--- START ---

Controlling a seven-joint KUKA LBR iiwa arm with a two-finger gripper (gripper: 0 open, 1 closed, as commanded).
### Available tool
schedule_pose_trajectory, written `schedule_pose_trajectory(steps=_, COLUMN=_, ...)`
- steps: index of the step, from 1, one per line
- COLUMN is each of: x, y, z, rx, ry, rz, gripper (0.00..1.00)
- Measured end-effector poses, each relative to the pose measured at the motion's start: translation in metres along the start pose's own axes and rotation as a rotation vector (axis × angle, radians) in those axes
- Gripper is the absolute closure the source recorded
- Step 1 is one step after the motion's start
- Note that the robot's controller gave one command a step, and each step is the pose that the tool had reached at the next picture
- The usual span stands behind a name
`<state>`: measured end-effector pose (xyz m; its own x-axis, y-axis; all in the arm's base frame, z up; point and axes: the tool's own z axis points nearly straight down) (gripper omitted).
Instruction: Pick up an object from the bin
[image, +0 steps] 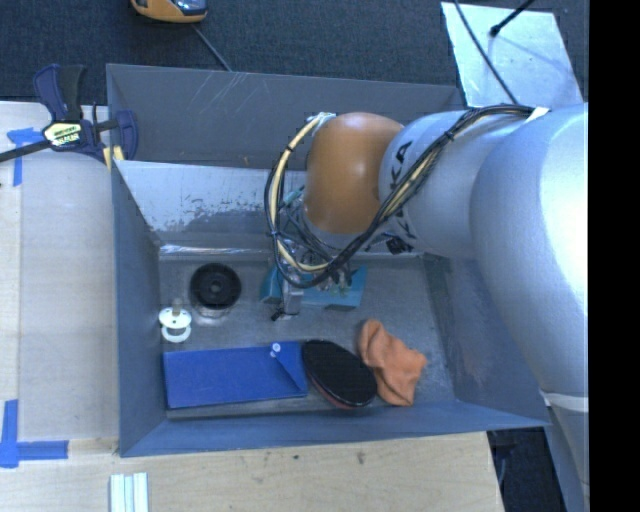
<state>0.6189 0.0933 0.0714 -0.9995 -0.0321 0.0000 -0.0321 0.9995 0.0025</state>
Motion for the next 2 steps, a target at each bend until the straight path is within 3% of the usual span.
schedule_pose_trajectory(steps=2, x=0.0079, y=0.0055, z=-0.0027, rx=0.004, ry=0.0, rz=-0.002, gripper=1.0)
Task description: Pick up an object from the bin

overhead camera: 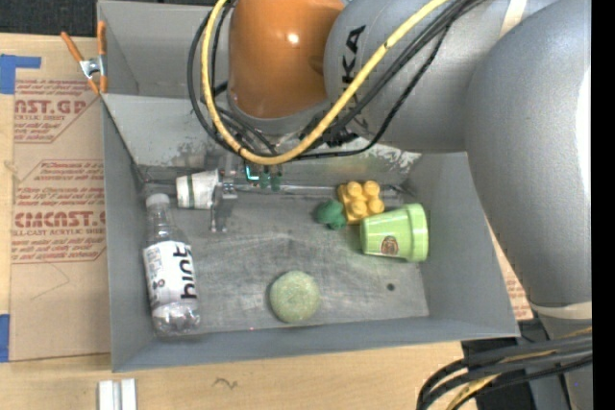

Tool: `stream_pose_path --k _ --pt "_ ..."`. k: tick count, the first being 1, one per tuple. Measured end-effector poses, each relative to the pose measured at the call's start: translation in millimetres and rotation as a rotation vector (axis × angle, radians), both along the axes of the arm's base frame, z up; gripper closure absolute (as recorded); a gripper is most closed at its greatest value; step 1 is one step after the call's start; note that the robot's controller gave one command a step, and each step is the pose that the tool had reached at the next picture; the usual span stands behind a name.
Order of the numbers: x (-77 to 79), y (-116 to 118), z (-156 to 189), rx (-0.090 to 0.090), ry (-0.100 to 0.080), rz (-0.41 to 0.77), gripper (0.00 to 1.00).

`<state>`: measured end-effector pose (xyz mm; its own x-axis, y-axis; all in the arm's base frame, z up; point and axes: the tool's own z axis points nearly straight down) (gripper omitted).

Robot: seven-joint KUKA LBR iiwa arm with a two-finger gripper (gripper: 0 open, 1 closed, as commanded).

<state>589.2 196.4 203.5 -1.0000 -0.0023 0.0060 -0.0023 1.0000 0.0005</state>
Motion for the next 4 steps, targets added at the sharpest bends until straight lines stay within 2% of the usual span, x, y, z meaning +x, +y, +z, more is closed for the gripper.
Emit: stream_pose_path --k 1,2,3,4 --pt "2.0 -1 5 0.001 -0.008 -0.001 0.0" --pt "-21.4 21 -59 0.001 -0.01 0.154 0.0" --pt "-42.2 36 -69 0.002 -0.008 0.523 0.0" --pt "-42.3 44 -70 0.003 -0.017 0.629 0.0"
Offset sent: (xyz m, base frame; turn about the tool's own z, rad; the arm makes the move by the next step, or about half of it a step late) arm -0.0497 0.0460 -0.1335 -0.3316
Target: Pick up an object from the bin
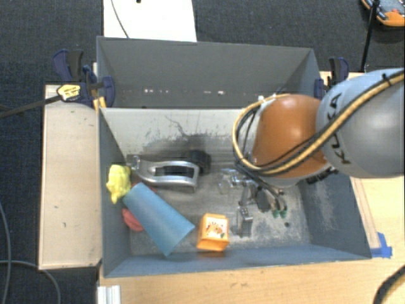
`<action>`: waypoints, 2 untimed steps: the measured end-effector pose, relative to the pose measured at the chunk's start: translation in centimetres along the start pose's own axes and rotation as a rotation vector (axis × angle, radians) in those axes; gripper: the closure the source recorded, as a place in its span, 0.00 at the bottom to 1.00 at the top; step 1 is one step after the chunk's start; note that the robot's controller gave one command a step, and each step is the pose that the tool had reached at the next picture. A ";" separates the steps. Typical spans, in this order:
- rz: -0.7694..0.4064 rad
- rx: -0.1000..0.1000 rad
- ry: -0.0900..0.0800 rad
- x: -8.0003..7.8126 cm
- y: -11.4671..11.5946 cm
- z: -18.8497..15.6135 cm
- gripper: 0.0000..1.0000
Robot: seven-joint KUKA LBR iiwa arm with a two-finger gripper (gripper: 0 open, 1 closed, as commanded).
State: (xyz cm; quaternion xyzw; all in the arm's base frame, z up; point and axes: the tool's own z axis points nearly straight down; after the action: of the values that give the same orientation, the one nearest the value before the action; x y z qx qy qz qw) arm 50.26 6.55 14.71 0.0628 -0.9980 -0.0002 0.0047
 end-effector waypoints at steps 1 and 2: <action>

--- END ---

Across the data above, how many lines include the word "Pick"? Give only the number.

3